[WHAT IS NEEDED]: Beginning with the line below that contains "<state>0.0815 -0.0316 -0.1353" and ending with the line that contains "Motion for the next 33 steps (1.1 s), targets", copy every line exactly. Copy nothing else.

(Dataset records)
- - - -

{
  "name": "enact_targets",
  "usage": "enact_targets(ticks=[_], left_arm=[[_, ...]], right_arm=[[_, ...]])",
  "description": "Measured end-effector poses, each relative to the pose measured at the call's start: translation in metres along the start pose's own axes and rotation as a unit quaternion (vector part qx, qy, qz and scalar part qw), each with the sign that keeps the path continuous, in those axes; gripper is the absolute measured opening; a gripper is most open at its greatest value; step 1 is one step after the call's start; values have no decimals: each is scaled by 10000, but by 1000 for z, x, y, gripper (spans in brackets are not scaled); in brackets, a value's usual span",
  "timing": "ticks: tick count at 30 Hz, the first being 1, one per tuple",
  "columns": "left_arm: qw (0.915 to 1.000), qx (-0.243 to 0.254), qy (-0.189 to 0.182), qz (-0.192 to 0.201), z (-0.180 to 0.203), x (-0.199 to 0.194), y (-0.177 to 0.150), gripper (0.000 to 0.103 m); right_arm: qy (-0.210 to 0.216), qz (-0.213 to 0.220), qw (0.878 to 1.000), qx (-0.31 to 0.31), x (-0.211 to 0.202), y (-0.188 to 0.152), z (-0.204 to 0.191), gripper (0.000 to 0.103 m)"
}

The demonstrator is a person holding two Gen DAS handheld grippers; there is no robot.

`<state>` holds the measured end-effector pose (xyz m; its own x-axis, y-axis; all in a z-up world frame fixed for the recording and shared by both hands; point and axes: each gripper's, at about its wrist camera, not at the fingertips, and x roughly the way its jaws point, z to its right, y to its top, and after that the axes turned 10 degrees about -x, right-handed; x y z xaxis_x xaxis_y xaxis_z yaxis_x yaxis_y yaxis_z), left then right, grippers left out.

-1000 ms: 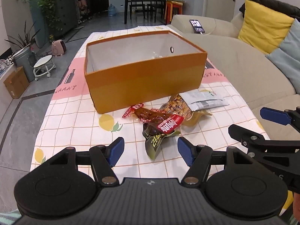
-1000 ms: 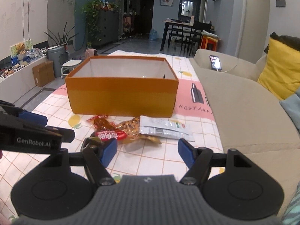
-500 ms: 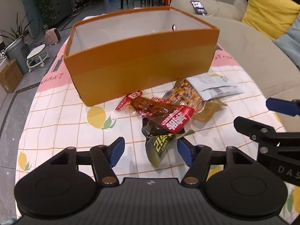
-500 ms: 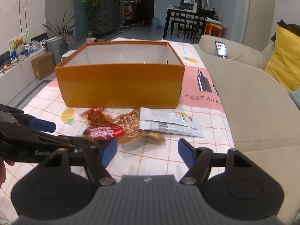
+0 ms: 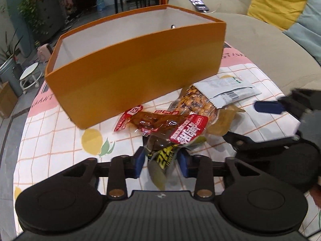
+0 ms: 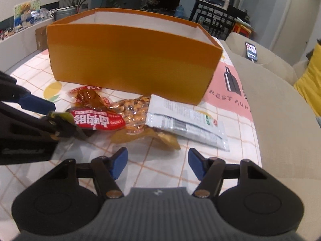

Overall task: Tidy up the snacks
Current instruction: 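Grasp the dark snack bag with the left tool while the right tool grasps the nut bag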

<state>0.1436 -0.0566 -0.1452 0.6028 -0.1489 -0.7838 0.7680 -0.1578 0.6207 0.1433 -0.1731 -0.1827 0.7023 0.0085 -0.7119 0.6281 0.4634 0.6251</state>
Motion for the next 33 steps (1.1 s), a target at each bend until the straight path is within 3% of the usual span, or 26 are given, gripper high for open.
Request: enact_targets(ticks=[9,14,20,27,33], left_arm=[[9998,-76,-136,-142,-5,-4,0,20],[9995,-157,-64,-271,-7,-13,0,11],[9990,-104,35,-424,-12,-27,-12,4],[9970,-50,-35,-777,-15,-41,-32,4],[9928,50,-369,-1135,-11,-49,-46,18]], right_arm=[[202,188,9988,-403,10,7,-6,44],[226,149,9987,-423,7,7,-9,6],[428,147,9973,-576,-18,-2,-20,0],[682,-182,9948,-731,-52,-21,-32,0],[897,-525,9933,-514,-80,-40,-32,1]])
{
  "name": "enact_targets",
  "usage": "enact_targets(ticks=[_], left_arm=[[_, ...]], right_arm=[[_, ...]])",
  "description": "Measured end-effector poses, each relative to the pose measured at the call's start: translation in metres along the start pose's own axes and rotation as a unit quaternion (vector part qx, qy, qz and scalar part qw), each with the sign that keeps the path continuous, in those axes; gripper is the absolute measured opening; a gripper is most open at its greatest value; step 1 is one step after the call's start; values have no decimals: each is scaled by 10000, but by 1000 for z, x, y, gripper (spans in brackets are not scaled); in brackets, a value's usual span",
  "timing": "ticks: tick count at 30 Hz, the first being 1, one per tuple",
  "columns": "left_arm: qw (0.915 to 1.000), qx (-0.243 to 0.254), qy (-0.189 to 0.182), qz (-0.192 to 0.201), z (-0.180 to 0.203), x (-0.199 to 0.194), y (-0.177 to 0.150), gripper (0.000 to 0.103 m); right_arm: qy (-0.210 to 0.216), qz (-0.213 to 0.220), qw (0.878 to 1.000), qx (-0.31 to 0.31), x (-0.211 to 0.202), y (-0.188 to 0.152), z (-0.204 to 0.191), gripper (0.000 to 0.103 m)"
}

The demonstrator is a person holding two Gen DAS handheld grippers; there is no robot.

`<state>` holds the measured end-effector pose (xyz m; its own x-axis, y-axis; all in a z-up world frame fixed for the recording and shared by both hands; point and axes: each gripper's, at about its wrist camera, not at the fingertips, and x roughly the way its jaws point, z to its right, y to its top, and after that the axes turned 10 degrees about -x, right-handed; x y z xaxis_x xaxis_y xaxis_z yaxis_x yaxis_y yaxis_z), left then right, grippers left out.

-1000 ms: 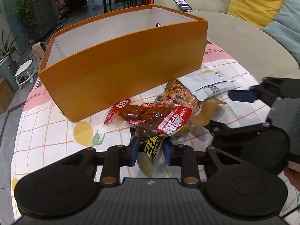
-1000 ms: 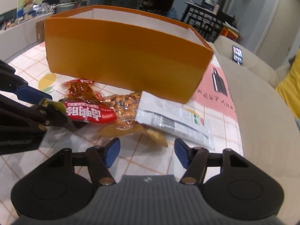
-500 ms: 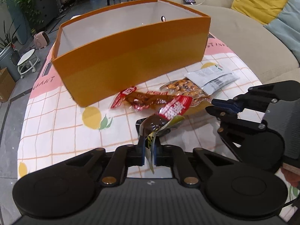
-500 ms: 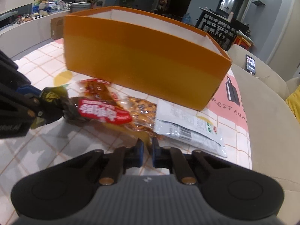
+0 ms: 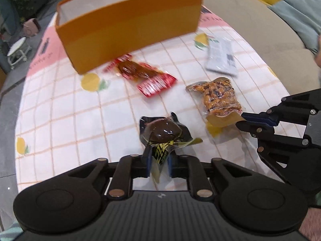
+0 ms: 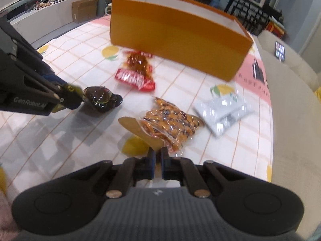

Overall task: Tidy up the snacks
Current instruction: 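Grasp the dark snack bag with the left tool while the right tool grasps the nut bag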

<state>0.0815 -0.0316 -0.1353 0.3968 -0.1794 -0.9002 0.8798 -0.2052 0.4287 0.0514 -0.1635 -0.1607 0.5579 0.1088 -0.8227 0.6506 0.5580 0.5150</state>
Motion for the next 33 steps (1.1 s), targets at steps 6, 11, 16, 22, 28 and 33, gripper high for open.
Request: enact_targets(ticks=[6,11,16,22,28,33], left_arm=[[9995,62,-291,-51,3,-4,-9,29],[9983,132,-557,140,6,-21,-11,57],[9959,-91,-797,422,-1,-36,-9,61],[9893,-1132,-698,593,-25,-30,4,64],[9815,-1806,-596,229,-32,5,11,66],[9844,-1716,-364,106,-28,22,7,71]], right_arm=[[177,-164,9996,135,-8,-10,-8,7],[374,-76,9977,565,-19,-13,1,29],[396,215,9938,1017,-31,-13,11,39],[218,533,9816,1818,-33,-9,36,56],[190,342,9679,2481,-11,-5,52,69],[387,150,9572,2866,9,-3,57,72]])
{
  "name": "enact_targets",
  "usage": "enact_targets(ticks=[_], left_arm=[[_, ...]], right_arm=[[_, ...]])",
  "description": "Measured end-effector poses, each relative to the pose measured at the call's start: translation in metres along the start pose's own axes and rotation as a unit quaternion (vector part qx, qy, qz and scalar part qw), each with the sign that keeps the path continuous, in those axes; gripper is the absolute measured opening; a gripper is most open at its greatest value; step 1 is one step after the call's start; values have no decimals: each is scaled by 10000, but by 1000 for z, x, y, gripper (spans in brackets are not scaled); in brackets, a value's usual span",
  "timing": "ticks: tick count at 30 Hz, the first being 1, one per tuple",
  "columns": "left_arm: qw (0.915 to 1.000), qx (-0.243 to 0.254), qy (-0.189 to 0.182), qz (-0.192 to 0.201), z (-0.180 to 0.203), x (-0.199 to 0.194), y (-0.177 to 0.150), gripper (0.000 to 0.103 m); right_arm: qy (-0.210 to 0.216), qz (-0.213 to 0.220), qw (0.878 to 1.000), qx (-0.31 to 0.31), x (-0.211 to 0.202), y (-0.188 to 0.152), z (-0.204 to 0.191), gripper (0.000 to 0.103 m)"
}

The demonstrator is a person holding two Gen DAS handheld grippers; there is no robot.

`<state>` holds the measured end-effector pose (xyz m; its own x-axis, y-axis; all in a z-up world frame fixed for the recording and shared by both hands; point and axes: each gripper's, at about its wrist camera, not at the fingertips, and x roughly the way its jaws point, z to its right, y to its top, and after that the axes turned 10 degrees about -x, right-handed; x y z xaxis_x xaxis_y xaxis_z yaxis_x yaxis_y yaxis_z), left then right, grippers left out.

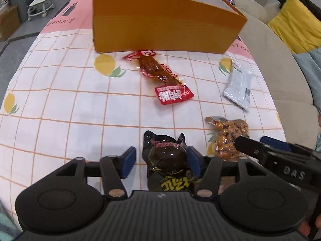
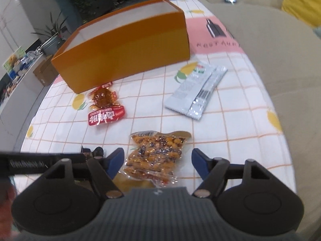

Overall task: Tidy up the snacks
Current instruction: 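Grasp the dark snack bag with the left tool while the right tool grasps the nut bag, then lift both held bags and carry them toward the orange box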

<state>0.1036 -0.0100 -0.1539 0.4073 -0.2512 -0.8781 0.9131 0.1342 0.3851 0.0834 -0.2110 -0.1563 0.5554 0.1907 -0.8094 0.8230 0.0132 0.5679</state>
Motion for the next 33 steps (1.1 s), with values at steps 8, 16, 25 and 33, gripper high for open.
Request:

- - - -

[REPLY]:
<state>0.0815 -0.0316 -0.1353 0.3968 -0.1794 -0.9002 0.8798 -0.2052 0.4287 0.0514 -0.1635 -0.1607 0.5579 0.1088 -0.8227 0.6506 0.5580 0.5150</state>
Motion for the next 33 steps (1.1 s), targets at steps 6, 11, 16, 22, 28 and 33, gripper high for open.

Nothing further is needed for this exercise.